Guest Post by: Josselin Perrus
Attending the Playful conference in London last in September 2010 I had the chance to meet with Alexis Kennedy, founder of Failbetter Games, the editor of Echo Bazaar, a text game that has received lots of appraisal. He had very enlighting thoughts about how to articulate games and narratives.
To start with here is a comparison he made: “Some people call for better games by putting more narrative into the mix. But it is like saying that in order to make a better meal you just have to put more of this and more of that. The result is not only about the quantity of each ingredient. It’s actually more about the process and the techniques used to cook the meal.” I’ll try to explain how Alexis is attempting to figure out new ways to cook…
Emergent vs scripted games
Games can be divided into two groups that lies at both end of a spectrum. The more scripted a game is the less freedom of choice (FoC) it gives to the player. A perfectly scripted game would look like a movie. At the other end of the spectrum are emergent games where a set of rules govern interactions, but are open ended like open worlds. The area inbetween scripted and emergent games is a very little explored country that Failbetter Games is aiming at.
State transitions
What makes a scripted narrative powerful is that the state the character is in (physical/emotional/relational/… state) is always relevant to the way he handles event. Scripted games rely on states, and FoC introduces branching (see figure 1) : each new choice creates a new branch in the states graph. The issue is the growing complexity called combinatory explosion. This process of introducing more game into the narrative is intractable, it does not scale.
Some ways have been devised such as the introduction of mandatory states that form the backbone of the story with multiple branches inbetween (see figure 2). This way the complexity is only growing linearly with branching. However such techniques limit the depth of the game since it is always, to some extent, the same game that is played.
The sense of story
At the other side of spectrum, open worlds do not keep track of the state of a character. Characters wander subjected to random encounters/events (figure 5). However random events do not provide a sense of story at any level. A way to reintroduce some structured narrative is to inject scripted chains of events in the world (figure 4). These chains are followed by the character upon acceptation of a mission (in WoW or GTA).
However, a powerful story should develop at multiple levels.

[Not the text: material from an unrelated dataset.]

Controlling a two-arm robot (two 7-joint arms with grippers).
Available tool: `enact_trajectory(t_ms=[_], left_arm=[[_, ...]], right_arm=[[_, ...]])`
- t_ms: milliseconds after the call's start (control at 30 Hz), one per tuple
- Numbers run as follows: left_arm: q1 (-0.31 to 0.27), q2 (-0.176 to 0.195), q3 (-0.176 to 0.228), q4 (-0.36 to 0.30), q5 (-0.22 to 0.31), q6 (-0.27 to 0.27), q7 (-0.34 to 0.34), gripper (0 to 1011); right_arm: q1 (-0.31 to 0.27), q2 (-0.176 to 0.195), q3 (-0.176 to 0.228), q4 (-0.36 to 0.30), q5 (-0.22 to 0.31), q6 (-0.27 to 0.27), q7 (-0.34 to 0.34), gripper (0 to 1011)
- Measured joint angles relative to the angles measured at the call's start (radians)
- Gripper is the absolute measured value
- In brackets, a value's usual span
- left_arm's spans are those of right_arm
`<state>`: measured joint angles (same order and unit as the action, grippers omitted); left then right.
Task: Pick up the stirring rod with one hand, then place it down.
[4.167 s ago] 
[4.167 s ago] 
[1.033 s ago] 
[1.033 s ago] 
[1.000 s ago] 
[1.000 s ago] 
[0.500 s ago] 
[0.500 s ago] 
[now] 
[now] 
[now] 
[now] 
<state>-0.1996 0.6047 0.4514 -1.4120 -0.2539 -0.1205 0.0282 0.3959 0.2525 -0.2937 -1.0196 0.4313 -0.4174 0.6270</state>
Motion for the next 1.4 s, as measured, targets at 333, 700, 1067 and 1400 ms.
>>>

Consider quality TV dramas: a first narrative arc spans over one episode, a deeper intrigue bridges over a couple episodes, and third order narratives traverse a whole season or the whole show. Instilling disconnected chains of scripted events in open worlds does not get you further than first order narratives.
Loosely coupled narrative structures
Scripted games have strong narratives but do not scale with FoC, whereas emergent games have strong FoC but provide a weak dramaturgic consistency. Alexis devised techniques used in Echo Bazaar to combine FoC and narrative. The first is to get rid of states. Like stateless open worlds ? Not exactly : states are replaced with qualities, which are numeric values seen as representations/proxys that reflect the events the player went through, the choices he made and its evolution as a character. Depending on their nature events and choices increase or decrease some qualities values. A few examples of qualities: dangerous, watchful, persuasive, shadowy,… (play Echo Bazaar or check the wiki for more details).
The second technique is to modularize the narrative : qualities values give access and are modified by narrative structures called storylets (see figure 3′, and read the Failbetter blog to know more about them). These storylets are first order narratives.
Storylets are structurally independant one from another: beginning a storylet does not require that you finish any other specific one. Storylets availability is conditional on qualities values, which are altered by the storylets. Storylets are hence loosely coupled through qualities.
In Echo Bazaar some parts of the narrative world are unlocked when certain qualities reach a given threshold, classic. More unusual: some areas (i.e. some storylets) become inaccessible. You don’t get to go back and take a different path. Time is a one-way street and choices have consequences : they determine trajectories in the narrative world. For example, in the game, committing a murder makes you more likely to do it again, which might enable you to enter the mob and a whole new narrative territory unveils that would have gone unnoticed otherwise. Such bifurcation and reinforcement mechanisms enable higher order narratives.
Conclusion
Using techniques borrowed from the coding field (modularization, loosely coupled modules) Alexis has managed to create a game world that both scales and provides a sense of story, which can be achieved neither with scripted nor with emergent games (no judgment here of one being superior to another, they just are intrinsically different).